Aim of the exercise.
Find the word "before" in the data. Return every line where it appears.
===== Available data =====
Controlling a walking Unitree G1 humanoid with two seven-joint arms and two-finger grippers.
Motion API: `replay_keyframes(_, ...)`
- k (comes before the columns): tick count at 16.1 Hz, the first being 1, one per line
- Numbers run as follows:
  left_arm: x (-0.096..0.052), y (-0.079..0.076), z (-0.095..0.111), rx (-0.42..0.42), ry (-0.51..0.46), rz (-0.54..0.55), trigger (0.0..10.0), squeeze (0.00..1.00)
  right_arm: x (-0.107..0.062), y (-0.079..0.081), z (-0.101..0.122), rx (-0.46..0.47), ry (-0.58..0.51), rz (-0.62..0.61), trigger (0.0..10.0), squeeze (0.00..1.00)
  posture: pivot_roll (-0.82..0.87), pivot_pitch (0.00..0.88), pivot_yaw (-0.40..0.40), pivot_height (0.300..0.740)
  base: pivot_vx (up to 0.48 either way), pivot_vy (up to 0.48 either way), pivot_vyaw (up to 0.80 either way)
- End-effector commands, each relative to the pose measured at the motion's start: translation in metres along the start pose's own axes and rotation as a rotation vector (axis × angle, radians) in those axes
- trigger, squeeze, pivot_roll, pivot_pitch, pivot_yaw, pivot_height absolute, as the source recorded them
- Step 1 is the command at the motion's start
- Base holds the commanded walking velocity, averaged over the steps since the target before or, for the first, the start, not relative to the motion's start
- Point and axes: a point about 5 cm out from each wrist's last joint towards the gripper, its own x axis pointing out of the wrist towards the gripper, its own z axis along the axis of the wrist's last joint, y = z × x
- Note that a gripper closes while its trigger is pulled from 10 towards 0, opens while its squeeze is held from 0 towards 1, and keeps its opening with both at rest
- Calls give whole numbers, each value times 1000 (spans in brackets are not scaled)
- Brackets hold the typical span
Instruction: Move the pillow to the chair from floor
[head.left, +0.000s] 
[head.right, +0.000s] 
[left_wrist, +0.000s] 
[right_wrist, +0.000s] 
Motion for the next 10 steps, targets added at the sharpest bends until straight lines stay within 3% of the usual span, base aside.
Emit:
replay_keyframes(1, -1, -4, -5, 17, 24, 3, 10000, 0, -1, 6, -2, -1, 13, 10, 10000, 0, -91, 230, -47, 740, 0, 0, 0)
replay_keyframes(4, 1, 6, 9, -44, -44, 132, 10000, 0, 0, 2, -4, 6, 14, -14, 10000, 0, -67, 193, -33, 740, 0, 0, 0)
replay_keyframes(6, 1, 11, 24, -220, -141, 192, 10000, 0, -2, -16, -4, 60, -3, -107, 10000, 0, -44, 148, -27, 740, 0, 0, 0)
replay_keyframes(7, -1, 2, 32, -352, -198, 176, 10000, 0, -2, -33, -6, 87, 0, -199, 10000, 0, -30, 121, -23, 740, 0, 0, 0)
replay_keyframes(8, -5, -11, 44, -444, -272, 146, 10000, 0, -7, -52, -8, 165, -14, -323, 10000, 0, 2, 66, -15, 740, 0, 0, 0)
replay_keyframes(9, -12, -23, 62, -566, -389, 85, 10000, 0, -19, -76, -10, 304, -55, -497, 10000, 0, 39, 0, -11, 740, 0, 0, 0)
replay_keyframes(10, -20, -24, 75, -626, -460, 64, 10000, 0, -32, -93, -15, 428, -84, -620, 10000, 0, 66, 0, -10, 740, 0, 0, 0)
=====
Written solution.
- k (comes before the columns): tick count at 16.1 Hz, the first being 1, one per line
- Base holds the commanded walking velocity, averaged over the steps since the target before or, for the first, the start, not relative to the motion's start

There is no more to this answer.